Prolog

14 1 0
                                        

Samotność — czy ma swój kolor?

Czy nosi ubrania? Jeśli tak, to jakie? Czerwoną sukienkę pełną gniewu, niebieski płaszcz chłodu, a może zielony szal zazdrości? A może fioletowy kapelusz z piórkiem tajemnicy?

Samotność od zawsze miała wiele imion. Nie prosiła o pozwolenie, a jednak wkradała się do każdego zakamarka życia. Społeczeństwo nigdy jej nie polubiło — zbyt niewygodna, zbyt bezkompromisowa. Gdy opuszczała jednego, cicho przemykała do drugiego, jak niechciany gość, który zostaje na dłużej.

Zaglądała pod łóżka dzieci, które zasypiały w zimnych, szarych mieszkaniach, wyciskając z nich ostatnie okruchy szczerego uśmiechu. A kiedy dziecko dorastało i nauczyło się chować smutek za maską obojętności, samotność była tam, cicho szepcząc do ucha, że „to jeszcze nie koniec".

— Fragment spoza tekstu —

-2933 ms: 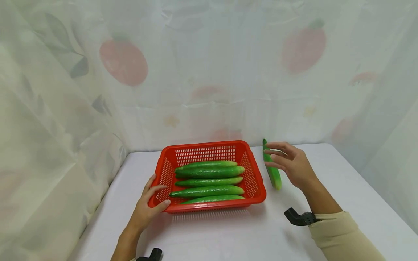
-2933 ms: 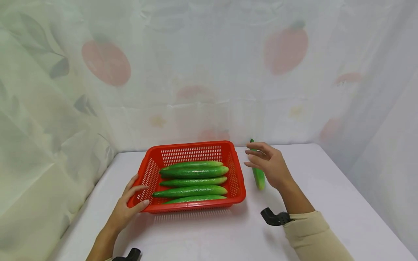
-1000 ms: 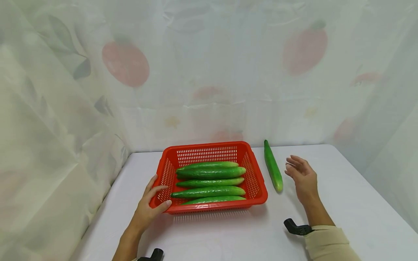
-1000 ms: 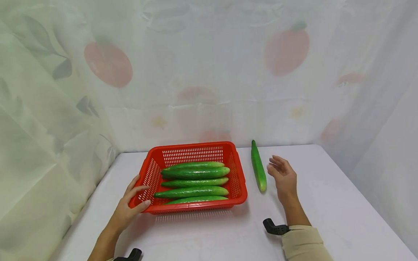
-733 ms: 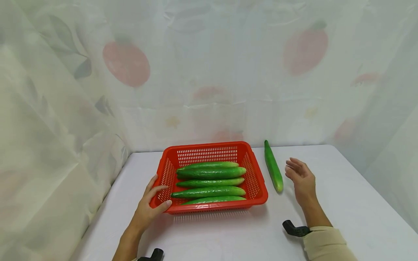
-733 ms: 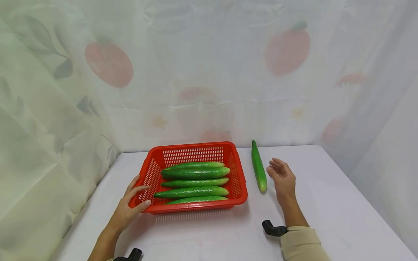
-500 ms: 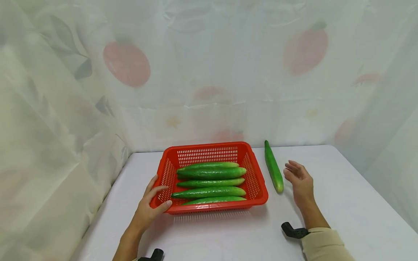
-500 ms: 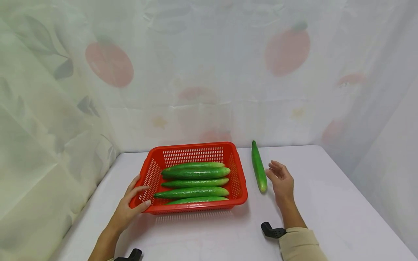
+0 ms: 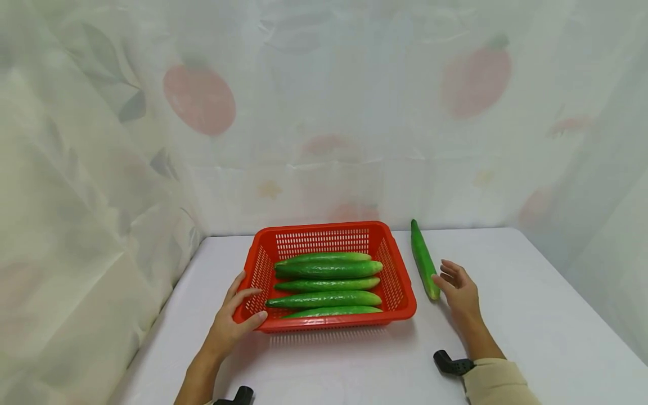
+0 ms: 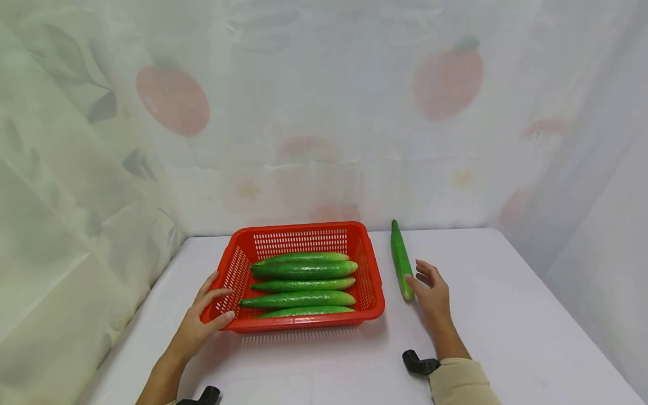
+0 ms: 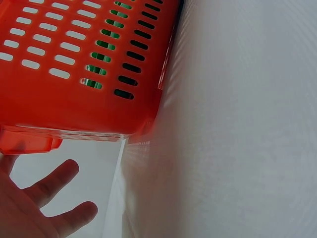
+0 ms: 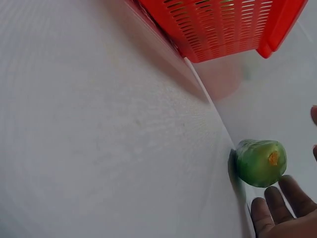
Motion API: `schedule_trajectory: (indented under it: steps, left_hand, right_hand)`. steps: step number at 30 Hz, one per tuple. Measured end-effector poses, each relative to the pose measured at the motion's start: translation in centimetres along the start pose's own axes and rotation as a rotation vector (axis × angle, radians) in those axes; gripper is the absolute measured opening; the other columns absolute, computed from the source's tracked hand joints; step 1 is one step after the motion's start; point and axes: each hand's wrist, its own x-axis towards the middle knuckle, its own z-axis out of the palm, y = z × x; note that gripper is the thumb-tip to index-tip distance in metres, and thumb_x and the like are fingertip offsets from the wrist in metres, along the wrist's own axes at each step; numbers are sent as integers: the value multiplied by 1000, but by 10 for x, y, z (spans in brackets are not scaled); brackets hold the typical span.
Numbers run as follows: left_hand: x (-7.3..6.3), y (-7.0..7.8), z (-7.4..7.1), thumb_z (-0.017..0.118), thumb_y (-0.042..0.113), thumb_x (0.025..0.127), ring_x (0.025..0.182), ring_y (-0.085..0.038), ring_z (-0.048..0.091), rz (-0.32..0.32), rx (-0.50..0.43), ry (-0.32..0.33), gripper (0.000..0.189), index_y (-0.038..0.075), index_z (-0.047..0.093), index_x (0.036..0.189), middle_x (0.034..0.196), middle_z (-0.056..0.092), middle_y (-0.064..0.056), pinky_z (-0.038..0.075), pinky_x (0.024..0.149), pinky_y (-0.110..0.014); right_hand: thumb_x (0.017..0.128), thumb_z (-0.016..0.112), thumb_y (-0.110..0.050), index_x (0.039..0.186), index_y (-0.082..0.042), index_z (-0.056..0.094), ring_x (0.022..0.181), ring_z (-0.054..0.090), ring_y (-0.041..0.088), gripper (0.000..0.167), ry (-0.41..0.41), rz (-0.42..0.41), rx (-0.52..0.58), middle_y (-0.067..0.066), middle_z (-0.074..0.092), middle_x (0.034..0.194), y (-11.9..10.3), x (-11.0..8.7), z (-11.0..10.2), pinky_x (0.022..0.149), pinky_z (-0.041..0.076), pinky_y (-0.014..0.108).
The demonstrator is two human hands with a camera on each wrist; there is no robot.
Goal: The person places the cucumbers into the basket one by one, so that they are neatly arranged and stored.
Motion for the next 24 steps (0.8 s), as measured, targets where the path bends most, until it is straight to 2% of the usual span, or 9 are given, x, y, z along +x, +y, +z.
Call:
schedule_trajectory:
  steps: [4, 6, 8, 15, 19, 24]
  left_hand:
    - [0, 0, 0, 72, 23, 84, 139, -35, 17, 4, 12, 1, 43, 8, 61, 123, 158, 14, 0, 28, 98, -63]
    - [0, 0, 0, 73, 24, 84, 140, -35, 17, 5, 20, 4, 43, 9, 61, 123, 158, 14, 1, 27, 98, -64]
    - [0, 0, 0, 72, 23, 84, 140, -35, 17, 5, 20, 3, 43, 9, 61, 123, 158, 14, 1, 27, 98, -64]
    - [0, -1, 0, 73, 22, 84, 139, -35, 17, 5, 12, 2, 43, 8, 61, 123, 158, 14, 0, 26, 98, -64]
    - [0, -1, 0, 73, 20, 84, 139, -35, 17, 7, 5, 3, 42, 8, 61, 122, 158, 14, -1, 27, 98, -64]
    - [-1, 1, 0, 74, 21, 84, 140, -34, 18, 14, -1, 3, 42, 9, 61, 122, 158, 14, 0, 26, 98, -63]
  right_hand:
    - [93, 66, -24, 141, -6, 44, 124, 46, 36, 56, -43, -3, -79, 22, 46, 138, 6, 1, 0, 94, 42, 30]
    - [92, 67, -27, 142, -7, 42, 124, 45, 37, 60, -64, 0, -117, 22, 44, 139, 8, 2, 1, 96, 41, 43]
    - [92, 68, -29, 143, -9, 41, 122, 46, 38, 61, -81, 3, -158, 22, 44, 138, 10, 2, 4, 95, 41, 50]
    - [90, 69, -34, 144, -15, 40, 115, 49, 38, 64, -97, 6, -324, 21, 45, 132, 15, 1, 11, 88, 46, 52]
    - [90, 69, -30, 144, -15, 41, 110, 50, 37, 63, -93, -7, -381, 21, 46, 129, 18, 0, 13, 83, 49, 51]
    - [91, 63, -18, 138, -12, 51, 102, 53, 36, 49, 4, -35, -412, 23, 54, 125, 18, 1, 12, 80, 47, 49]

Kiedy ma się mniej niż dziewięć lat, świat jest cukrowy i kolorowy. Piaskownica na placu zabaw spowita jest żółtym piaskiem, w którym topią się smutki, zastąpione pałacami z babek i tortami z mokrej masy piaskowej. Ale gdy dostrzegasz, że ta droga ma swój koniec, niewidzialne bramki zamykają się za tobą.

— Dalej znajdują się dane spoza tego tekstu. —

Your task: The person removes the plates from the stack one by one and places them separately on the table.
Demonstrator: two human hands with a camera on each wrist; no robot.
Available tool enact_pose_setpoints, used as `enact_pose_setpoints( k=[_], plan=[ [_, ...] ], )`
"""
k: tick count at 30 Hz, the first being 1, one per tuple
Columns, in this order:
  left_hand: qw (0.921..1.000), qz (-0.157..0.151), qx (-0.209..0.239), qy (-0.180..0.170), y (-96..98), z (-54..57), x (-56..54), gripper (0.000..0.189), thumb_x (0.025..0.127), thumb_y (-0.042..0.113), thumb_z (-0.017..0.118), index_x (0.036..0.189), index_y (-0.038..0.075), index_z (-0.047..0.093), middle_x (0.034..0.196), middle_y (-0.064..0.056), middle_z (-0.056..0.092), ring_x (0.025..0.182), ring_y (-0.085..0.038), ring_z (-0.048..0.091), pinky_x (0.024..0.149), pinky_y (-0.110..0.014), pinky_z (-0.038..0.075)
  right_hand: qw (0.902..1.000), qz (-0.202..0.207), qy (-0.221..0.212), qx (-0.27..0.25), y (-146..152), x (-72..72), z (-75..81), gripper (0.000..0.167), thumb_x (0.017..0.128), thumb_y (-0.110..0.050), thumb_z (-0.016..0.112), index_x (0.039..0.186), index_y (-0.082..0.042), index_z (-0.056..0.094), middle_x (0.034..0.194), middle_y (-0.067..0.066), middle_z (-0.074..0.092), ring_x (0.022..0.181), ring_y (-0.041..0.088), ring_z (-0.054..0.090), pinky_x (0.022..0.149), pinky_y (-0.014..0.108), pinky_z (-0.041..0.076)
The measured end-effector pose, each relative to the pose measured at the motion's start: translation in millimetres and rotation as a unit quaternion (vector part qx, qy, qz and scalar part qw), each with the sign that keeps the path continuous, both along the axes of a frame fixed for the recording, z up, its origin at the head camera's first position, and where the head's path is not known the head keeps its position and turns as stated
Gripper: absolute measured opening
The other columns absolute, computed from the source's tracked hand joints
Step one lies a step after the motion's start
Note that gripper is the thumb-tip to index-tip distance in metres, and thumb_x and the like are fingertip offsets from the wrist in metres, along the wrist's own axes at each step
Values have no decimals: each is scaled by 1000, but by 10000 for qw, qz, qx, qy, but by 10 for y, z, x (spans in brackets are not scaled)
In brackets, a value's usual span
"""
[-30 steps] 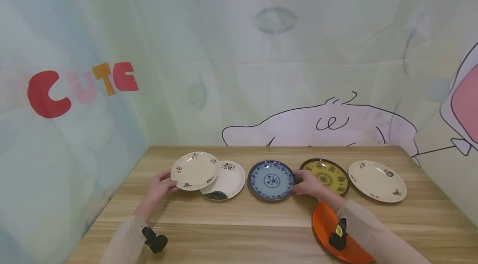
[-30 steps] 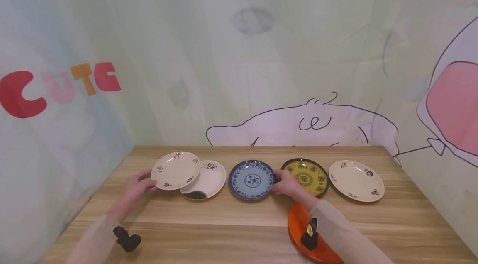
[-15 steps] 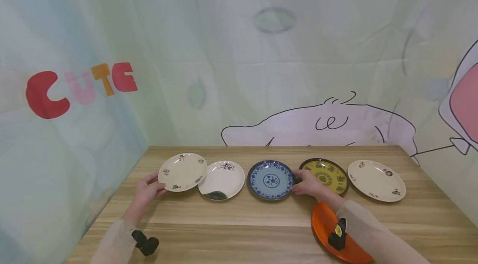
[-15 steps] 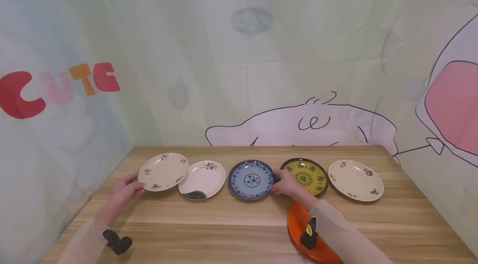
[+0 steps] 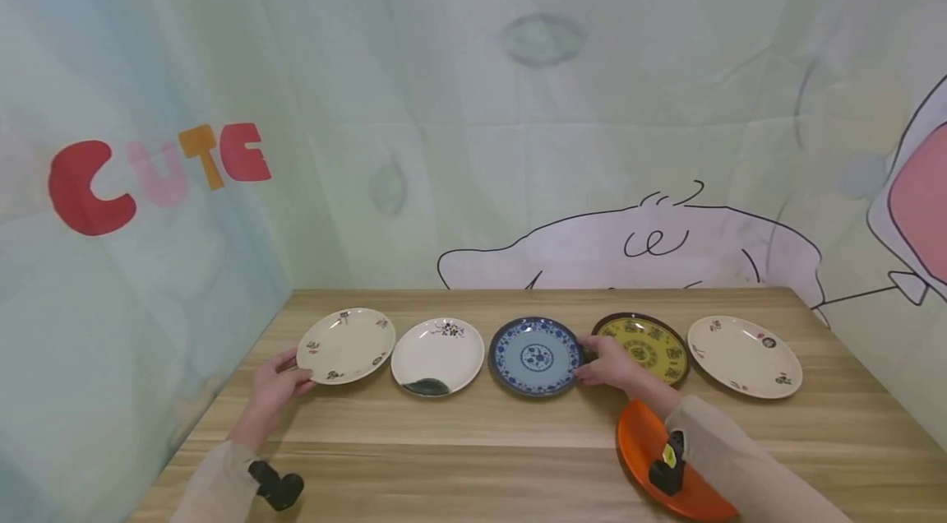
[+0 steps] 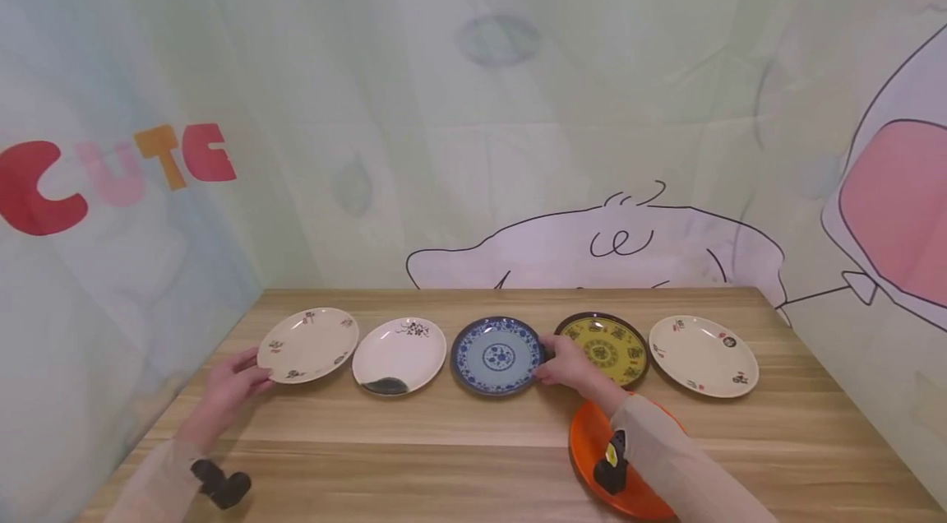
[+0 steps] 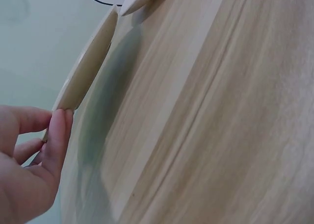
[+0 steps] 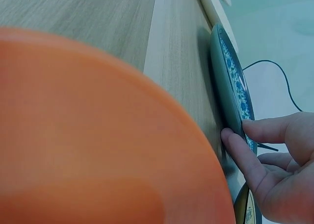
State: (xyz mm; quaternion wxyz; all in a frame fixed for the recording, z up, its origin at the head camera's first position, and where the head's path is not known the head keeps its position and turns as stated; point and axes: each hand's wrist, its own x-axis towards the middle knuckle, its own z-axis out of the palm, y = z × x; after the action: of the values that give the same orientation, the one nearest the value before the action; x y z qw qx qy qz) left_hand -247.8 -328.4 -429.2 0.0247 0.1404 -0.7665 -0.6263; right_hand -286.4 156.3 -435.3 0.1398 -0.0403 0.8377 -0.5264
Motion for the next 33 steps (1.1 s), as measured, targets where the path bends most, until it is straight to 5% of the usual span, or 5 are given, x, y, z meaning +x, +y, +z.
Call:
enact_pose_setpoints(
  k=[7, 14, 23, 33],
  plan=[
    [9999, 72, 0, -72, -75, -55, 2, 62, 85, -9, 46, 138, -13, 13, 136, -36, 21, 66, 2, 57, 69, -16, 53, 9999, -61, -37, 136, 2, -15, -6, 64, 75, 11, 64, 132, 12, 35, 135, 33, 32, 85, 24, 63, 68, 30, 56],
    [9994, -3, 221, 278, -156, -158, -19, 66, 81, -10, 54, 136, -15, 18, 128, -40, 28, 66, -4, 59, 66, -19, 54, 9996, -72, 14, 262, -4, -26, 10, 63, 75, 10, 64, 131, 12, 36, 135, 32, 34, 86, 23, 63, 68, 30, 56],
    [9999, -32, 33, -112, -52, -51, 53, 61, 85, -12, 45, 137, -15, 12, 135, -39, 20, 66, 3, 56, 67, -15, 53, 9999, -49, -60, 143, -20, -17, 24, 63, 75, 11, 63, 132, 12, 35, 135, 34, 32, 81, 22, 64, 67, 31, 56],
    [9995, -134, -25, -279, -60, -117, 52, 62, 85, -9, 49, 137, -14, 14, 135, -39, 21, 67, 1, 58, 69, -17, 53, 9999, -28, -16, 160, -15, -32, 9, 63, 74, 13, 62, 131, 14, 35, 134, 35, 32, 77, 22, 64, 65, 30, 56]
  ],
)
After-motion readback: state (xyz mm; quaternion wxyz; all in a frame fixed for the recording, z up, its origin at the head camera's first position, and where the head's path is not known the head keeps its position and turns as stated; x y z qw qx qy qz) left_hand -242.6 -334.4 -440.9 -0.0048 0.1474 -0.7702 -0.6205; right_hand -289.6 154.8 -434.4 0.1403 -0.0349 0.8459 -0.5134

Wolność, o której marzyliśmy, okazuje się czasem koszmarem — brak zainteresowania, brak przynależności, brak celu. To nie jest ta satysfakcja, której szukaliśmy.

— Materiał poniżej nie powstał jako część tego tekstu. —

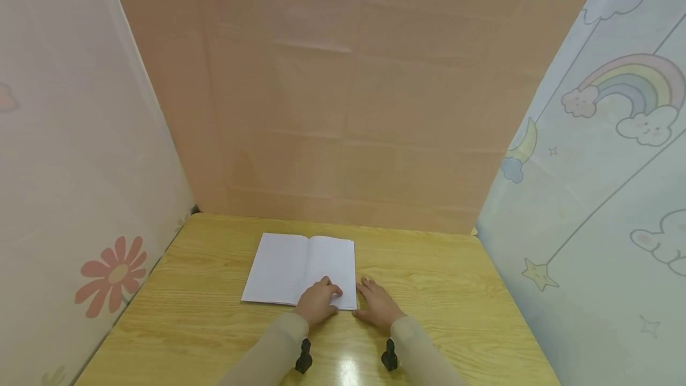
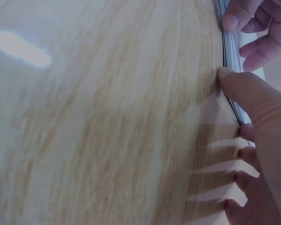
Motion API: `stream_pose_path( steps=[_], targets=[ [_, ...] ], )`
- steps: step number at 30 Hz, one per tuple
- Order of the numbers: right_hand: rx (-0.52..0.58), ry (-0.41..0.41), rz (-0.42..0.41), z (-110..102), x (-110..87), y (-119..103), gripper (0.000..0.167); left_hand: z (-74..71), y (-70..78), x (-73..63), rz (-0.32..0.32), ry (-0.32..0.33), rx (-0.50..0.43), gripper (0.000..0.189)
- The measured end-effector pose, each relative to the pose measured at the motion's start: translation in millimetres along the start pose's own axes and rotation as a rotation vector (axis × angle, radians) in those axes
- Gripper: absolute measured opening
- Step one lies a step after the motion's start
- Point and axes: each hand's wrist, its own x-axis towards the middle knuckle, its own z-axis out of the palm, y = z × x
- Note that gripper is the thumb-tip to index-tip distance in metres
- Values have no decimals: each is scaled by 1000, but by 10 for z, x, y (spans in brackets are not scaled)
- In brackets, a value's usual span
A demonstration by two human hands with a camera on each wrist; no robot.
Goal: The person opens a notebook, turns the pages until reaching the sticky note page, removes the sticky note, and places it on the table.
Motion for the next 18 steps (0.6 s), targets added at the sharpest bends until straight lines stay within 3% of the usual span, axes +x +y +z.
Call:
stream_pose_path(
  steps=[7, 18],
  targets=[
    [20, 6, -13, 1, 3, 7, 74, 1, 34, 31, 15, -29, 15, 26],
    [18, 8, -14, 3, 20, 20, 74, -30, 47, 57, -27, -39, -49, 22]
  ],
)
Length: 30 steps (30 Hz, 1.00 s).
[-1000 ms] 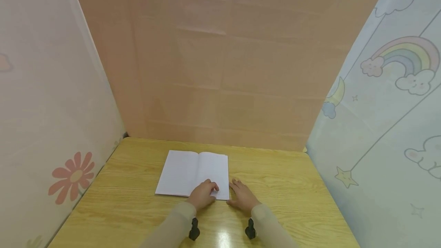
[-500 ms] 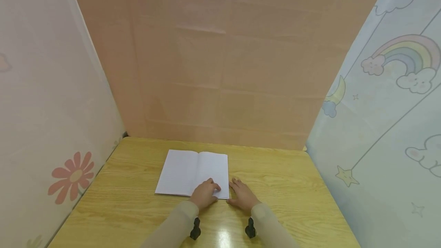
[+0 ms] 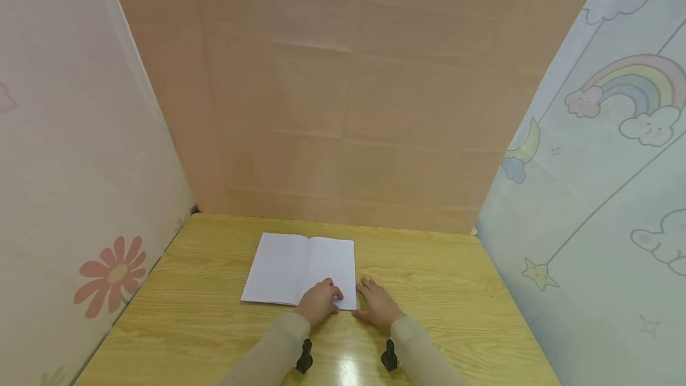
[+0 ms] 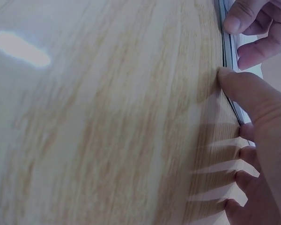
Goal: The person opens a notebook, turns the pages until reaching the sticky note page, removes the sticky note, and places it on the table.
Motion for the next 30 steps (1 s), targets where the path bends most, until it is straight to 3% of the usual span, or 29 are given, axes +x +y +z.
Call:
stream_pose_path(
  steps=[10, 16, 30],
  targets=[
    [7, -6, 6, -11, -6, -11, 74, -58, 1, -25, 44, -7, -8, 9],
    [10, -12, 11, -22, -12, -24, 74, -48, -11, -26, 40, 22, -17, 7],
    [21, -27, 39, -16, -7, -38, 76, -32, -21, -36, -61, 64, -177, 9]
  ],
)
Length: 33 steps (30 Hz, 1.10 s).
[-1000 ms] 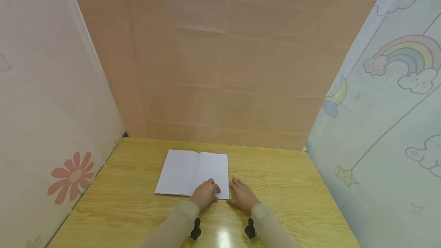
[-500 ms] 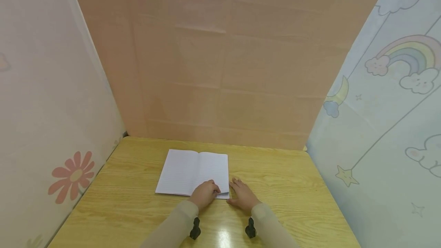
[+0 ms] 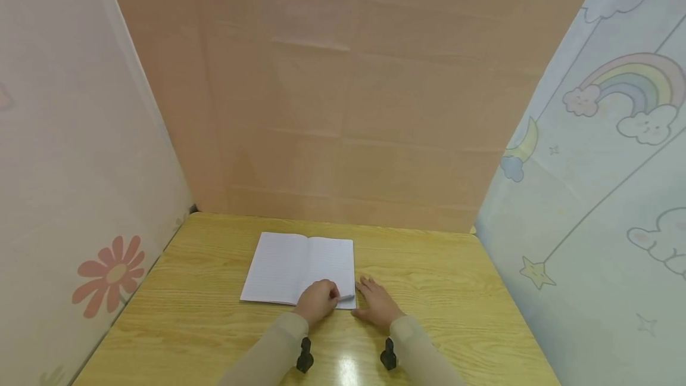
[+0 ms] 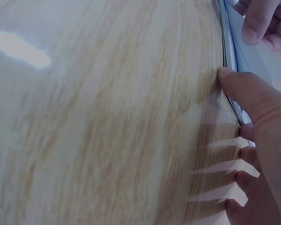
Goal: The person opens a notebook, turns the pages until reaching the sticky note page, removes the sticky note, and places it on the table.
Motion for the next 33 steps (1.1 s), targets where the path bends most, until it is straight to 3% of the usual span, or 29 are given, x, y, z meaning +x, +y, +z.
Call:
stream_pose_path(
  steps=[15, 26, 33],
  targets=[
    [-31, -4, -5, -31, 1, -29, 74, -5, -94, -38, -22, 17, -188, 13],
    [-30, 1, -8, -31, -14, -27, 74, -55, -74, -2, -26, 78, -203, 7],
    [-22, 10, -14, -49, -30, -37, 73, -163, -36, 25, -26, 114, -247, 34]
  ],
)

Jest jednak coś silniejszego niż samotność — poczucie bezpieczeństwa, bycia potrzebnym, miłość. Podczas gdy samotność nosi wiele sukienek — czasem krwistą czerwień, innym razem lód błękitu — miłość zakłada kapelusz, który choć różnorodny, zawsze ma jedno imię. To imię osoby, która sprawia, że świat znów ma barwy.

I choć samotność potrafi się zakradać nawet do najjaśniejszych chwil, to miłość jest tym światłem, które potrafi ją rozproszyć. Nawet jeśli tylko na chwilę.